Back, a number of years ago, I met a honest-to-goodness hoarder. Nothing was ever tossed out and everything, significant or not, was kept for the proverbial “rainy day.” I couldn’t quite believe my eyes when I saw the home with its cluttered hallways and its living room couch and chairs overflowing with an assortment of unread newspapers, empty bottles, clothes and other articles of value or no value, all piled into corners here and everywhere. This indescribable mess left me with a horrified impression of decay and despair. How could anyone live like this? And, why would they want to or feel a need to live like this?
Years later, though it probably shouldn’t have come as a surprise to me, some enterprising TV exec saw the potential for revenue by exploiting the very sad phenomenon of hoarding. Apparently, there are many people who lean toward collecting the essentials and the junk in their lives, people living in places where hoarding is both a passion and can be a symptom of illness. I’m sure television reality shows like “Buried Alive” are very profitable but I just find the whole idea of hoarding and the exploitation of those with this tendency to hoard, very disturbing. We seem to take an unnatural interest in the uncommon tendencies of our fellow human beings forgetting perhaps our own propensity to hold on to our treasures just in case the sky does fall or the rain does come.
After 9/11, our world became a very different place. Where once we relied on the security of our national status as a superpower, now 9/11 had proved to us we are not as invincible as we thought. Perhaps, not surprisingly, there were many in our country whose “go-to” response was to hoard necessities, build up stores of non-perishable goods, and tuck some dollar bills under their mattresses, well…just in case. As a country our sense of despair deepened and our hope in our own power diminished. While God was called upon in the first few days of the catastrophe and the recovery and our churches were full, it didn’t last long. We weren’t at all sure God could be of help and, unfortunately, many wondered if God might be the cause of this tragedy rather than a comfort, the One person we might turn to for hope. In God we Trust, but did we?
Luke’s gospel message today asks this very question. Christ addressing the concern of one brother for another brother’s unfair division of property responds with a story about fairness, greed and our tendency to rely more on stored up treasures than the bounty inherent in God’s love for us as God’s children. It may not have been the answer the unhappy brother had hoped to receive but it was the answer he needed to hear. As so do we. In what do we place our trust? What treasures do we store in our barns? Are we rich in God or just rich in goods, things, or just in the stuff we own?
The silliness of reality television can’t beat the real thing. Recently, I read this:
“At least 12 American multimillionaires are looking forward to their lives beyond death. Confident in the continued progress of modern medicine, they have arranged for their bodies to be frozen after they have died. They have also set up “personal revival trusts,” which are designed to ensure their present wealth will be waiting for them when they have been resuscitated 100 or 200 years in the future.
David Pizer, 64-years-old, figured that the “roughly $10 million” he left to himself—after all the compound interest has been added in—will make him ‘the richest man in the world’ when he wakes up.” No doubt, the oldest by a couple of hundred years or so too.
Betting on science to outplay faith isn’t a bet I’d want to make. I may be the eternal optimist or the perpetual pessimist, I’m not sure which, but, for me, having a faith in God trumps a faith in things every time. Christ’s point, I think. Where do we place our trust? In what or, in whom? What really matters to us in our lives…things we own or people we love and who love us?

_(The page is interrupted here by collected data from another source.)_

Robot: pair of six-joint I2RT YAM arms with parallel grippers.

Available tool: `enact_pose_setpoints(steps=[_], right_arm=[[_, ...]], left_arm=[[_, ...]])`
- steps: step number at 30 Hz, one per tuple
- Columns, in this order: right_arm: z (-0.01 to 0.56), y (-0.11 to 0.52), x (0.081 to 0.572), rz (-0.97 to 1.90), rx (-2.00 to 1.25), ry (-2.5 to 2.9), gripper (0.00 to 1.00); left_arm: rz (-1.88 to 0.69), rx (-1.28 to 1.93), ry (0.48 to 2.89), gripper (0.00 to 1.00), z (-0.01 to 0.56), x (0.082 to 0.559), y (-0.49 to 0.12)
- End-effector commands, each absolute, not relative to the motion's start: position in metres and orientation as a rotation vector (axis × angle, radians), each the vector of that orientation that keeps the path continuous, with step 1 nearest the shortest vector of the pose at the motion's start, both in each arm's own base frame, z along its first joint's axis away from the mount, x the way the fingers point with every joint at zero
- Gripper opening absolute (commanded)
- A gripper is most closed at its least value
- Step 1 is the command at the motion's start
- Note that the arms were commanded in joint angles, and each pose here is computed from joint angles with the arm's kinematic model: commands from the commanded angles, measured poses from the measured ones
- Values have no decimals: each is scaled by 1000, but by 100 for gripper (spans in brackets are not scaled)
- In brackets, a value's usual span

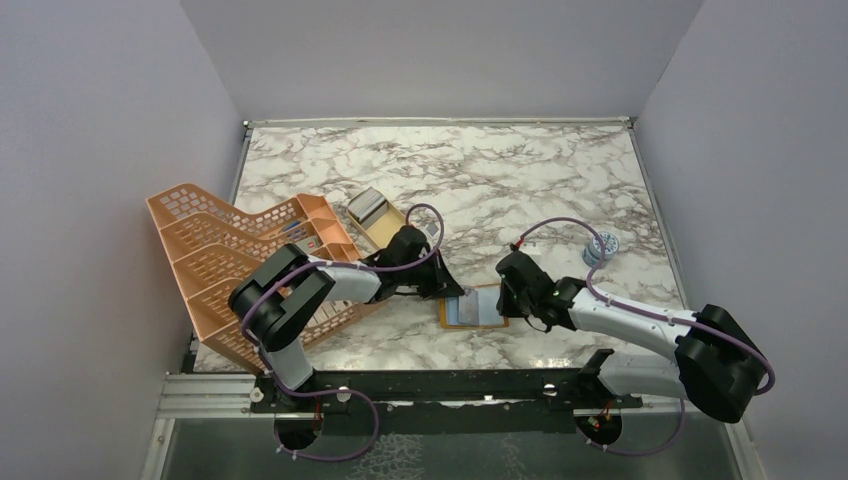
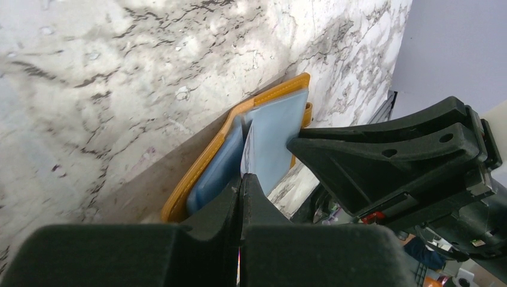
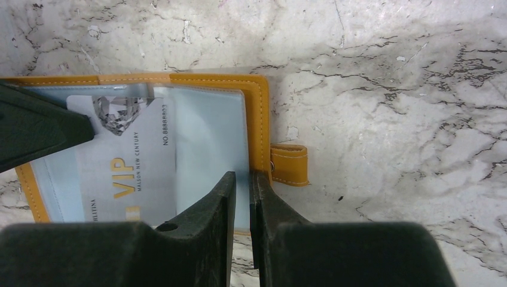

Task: Put the credit cards into the card holder
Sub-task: Insert the credit card into the card holder.

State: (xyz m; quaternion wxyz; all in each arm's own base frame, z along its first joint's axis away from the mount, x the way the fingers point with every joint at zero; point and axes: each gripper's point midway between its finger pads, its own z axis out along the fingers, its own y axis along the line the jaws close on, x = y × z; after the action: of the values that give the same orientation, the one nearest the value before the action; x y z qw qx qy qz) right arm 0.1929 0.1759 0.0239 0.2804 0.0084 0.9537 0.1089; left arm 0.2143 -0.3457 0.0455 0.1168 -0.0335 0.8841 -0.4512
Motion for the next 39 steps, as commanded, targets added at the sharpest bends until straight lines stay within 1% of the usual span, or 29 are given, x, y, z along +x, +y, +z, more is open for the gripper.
enact_pose_setpoints(steps=[1,14,26,39], right_arm=[[21,177,185,322,33,2579,15],[23,178,182,347,48,2586,15],[26,185,177,422,67,2596,15],[23,179,173,407,93,2600,14]], left_arm=[[-1295,-58,2606,0,35,216,-354],[-1224,-64,2606,0,23,221,-350],[-1203,-83,2564,0,28,226,-353],[-1161,-137,2543,0,27,227,-344]])
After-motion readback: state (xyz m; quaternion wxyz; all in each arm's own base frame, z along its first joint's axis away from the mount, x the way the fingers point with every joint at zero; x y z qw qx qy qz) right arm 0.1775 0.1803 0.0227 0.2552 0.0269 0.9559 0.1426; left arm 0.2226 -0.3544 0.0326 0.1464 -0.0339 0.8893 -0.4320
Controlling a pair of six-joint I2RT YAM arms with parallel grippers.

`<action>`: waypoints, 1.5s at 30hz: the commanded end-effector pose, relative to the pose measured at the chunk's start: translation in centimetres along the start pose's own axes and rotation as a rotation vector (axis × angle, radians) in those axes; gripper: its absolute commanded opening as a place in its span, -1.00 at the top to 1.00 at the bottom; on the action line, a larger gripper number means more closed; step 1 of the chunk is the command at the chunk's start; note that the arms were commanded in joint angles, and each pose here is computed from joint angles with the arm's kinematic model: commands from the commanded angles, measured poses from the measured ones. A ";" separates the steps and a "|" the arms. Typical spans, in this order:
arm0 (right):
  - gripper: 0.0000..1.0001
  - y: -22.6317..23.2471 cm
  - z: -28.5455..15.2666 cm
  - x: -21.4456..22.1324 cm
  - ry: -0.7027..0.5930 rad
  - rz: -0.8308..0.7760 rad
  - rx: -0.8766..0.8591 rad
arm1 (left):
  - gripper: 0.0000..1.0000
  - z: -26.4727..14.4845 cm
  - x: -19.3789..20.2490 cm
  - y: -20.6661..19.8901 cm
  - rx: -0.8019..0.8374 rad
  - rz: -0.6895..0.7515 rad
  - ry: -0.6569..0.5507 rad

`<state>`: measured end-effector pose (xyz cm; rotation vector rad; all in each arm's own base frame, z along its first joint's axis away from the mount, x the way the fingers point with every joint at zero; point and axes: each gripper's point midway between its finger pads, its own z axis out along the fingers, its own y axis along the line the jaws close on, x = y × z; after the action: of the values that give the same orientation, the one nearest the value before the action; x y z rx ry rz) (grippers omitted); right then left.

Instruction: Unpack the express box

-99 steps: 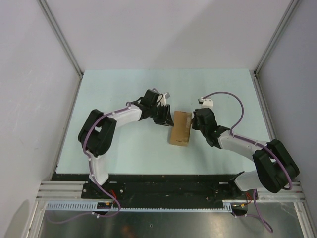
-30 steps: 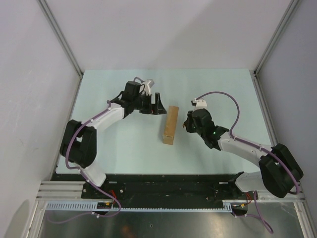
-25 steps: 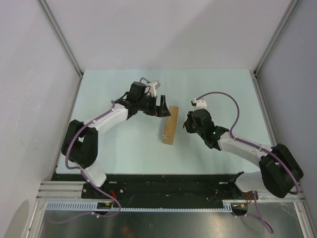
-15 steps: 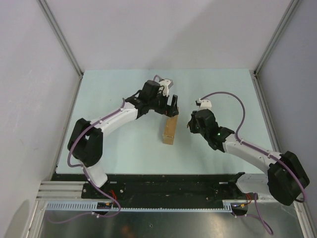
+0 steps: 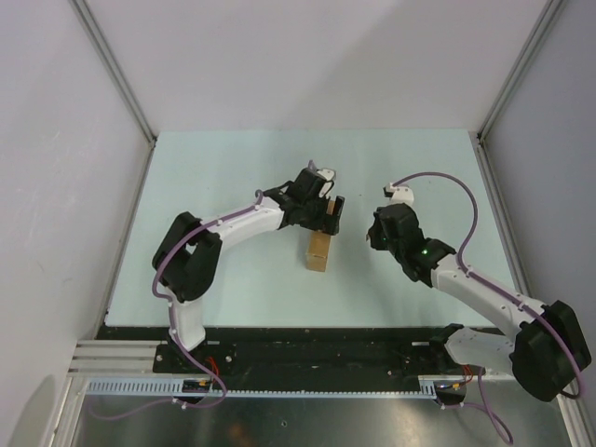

There’s a wonderful old movie entitled The Bishop’s Wife. It’s a story about a bishop who gets so caught up in building a beautiful cathedral; he forgets its true purpose. Over time, his obsession grows and so does his impatience with everyone even his wife. Everything and everyone takes a backseat to this one grandiose gesture…to build the greatest, largest, most impressive cathedral. In the midst of all his busyness, the bishop receives a surprise visit from an angel. Taking advantage of the moment, the bishop mentions that the money to build the cathedral comes from one wealthy donor who insists the cathedral be a memorial to her late husband. The angel is neither impressed or won over and questions the deal. The bishop loses patience and responds:
“Don’t you think it’s worth it for so glorious an edifice?”
To which the angel responds: “I’m not so sure if it’s glory at a time like this.”
“Oh, you’re not?” says the bishop. The two stare up at a portrait of the future cathedral hanging over the mantle in the bishop’s den. Questioning the bishop’s motives and misplaced priorities, the angel says:
“You know these are lean years in the world. So many people need food. So many people need shelter. You know that one big roof could make so many little roofs.”
Periodically, we do have to review our priorities and reconnect with the important people and needs in our lives. Unlike the 12 multimillionaires betting on a good return in the afterlife and beyond, our lives are lived now. We have work to do; people to care for and needs to meet that improve the lives of others. I suspect it is true: we really can’t take it with us but, then again, depending on what we choose to store in our barns…things or the riches we gain in God’s love and through God’s relationship with us, maybe we can take what is really important into the next bountiful life ahead. Amen.